后宋街上的人虽然不热闹,但能住在这里的非富即贵,一听秦末自称大皇子府门客,还提什么算计不算计的,有心无心的人个个张望过来。
秦初心生不妙,她毫不怀疑以秦末的性子,极有可能会把丘瑾宁身中情蛊之事嚷嚷的人尽皆知。
后宋街上的人个个都大有来头,肯定能打听出情蛊是何物,中蛊之人又需要怎么解蛊。
虽然情蛊已解,但别人不知,就是知道了,那解蛊之前呢,一个云英未嫁的县令千金,还是九曲县的解元,来年会试的天子门生,如何能背上这等猜忌。
所以,秦初没有去接秦末的话,直接看向罐子:“罐子,马上把秦末给我堵住嘴绑起来。”
不能给秦末再说话的机会,也不能让他给丘瑾宁泼任何脏水。
秦末:!!!
一看胖丫鬟冲着自己奔来,他下意识的双腿发软。
实在是被毒害太深,这个胖丫鬟就是个壮汉,根本不给他反应的机会。
“小姐,绑好了。”罐子一脚踩着秦末的肩膀,见他不老实,又踢了一脚。
丘瑾宁见秦初当机立断,没有给秦末说话的机会,走过去轻声道:“他并不是你亲大哥,不必手下留情,借势。”
话点到为止,她相信秦初知道是什么意思。
秦初便正了正脸色:“罐子,把人带上,去大皇子府。”
不说她穿越过来对秦末本就没有兄妹之情,单凭秦老爷已经与秦末断亲,就不必再顾及对方的兄长身份而心慈手软。

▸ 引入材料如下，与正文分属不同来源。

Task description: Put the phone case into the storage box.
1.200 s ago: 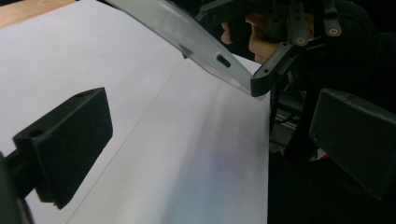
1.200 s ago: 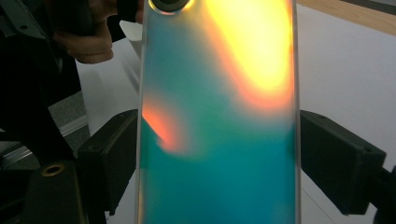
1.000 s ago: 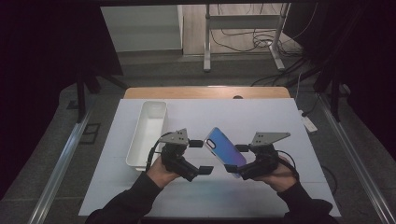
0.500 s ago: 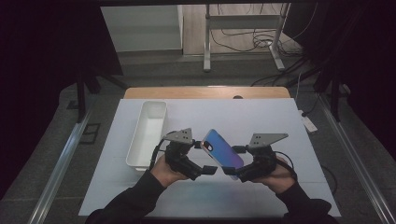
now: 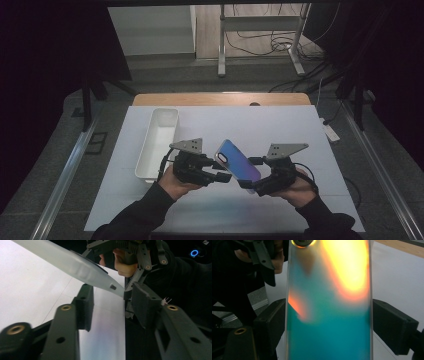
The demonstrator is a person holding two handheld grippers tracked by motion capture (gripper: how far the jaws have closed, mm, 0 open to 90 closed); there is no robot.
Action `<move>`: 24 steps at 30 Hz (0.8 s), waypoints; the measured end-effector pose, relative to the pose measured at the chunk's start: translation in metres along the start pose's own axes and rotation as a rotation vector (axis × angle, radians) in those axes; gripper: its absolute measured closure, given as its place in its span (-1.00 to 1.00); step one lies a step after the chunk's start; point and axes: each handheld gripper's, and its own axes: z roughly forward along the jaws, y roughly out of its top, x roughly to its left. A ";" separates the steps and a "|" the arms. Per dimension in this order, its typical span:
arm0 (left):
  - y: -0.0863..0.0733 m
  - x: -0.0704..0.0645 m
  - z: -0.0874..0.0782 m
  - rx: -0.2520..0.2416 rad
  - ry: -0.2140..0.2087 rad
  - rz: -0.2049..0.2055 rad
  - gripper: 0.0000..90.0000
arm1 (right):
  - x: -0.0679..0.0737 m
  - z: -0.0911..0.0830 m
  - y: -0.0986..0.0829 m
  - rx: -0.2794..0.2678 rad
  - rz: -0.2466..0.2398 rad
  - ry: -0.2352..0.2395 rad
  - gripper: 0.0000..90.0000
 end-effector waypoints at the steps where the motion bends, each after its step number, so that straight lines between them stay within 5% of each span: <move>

更何况,丘瑾宁方才说秦末不是她的亲大哥,不是原主秦大小姐的亲大哥,那还犹豫什么。
她相信丘瑾宁,也明白丘瑾宁的意思。
她们不好对秦末做什么,但有人可以,那个人是现在对她们有意讨好的大皇子。
威王府,听到侍卫来报,大皇子茫然地走出来。
不是让门客去秦府送礼了吗,怎么被人家绑回来了,还把礼物都退回来了。
秦初命罐子把人丢到地上,朗声道:“此人神志不清,在秦府门前胡言乱语,还望大皇子给个说法。”
一句话,先把秦末的话坐实了不可信,接下来才是借势。
大皇子看清地上的人是秦末,有些不确定道:“秦小姐,他是你大哥。”
这俩人到底是不是亲兄妹,亲兄妹之间有闹成这样的吗,又不是家里有皇位要继承。
秦初看了眼地上的秦末,淡淡道:“不日前,家父已经将他逐出秦家,在官府立了断亲书,大皇子莫要被小人蒙蔽,免得误了大事,若此人再去秦府胡乱攀扯,必送交官府严办,告辞。”
眼看着秦初愤愤离去,大皇子瞅了眼还在地上呜呜挣扎的秦末,看向身旁的威王妃。
威王妃睨了一眼秦初的背影,揣测了一下她的话,吩咐侍卫道:“此人既已神志不清,打断他一条腿赶出京城去。”
说罢,揽着大皇子转身回府。
大皇子尚有不解:“爱妃,这样打发了他,会不会有些不妥?”
说到底是秦初的大哥,稍作惩戒便可,不用大动肝火吧。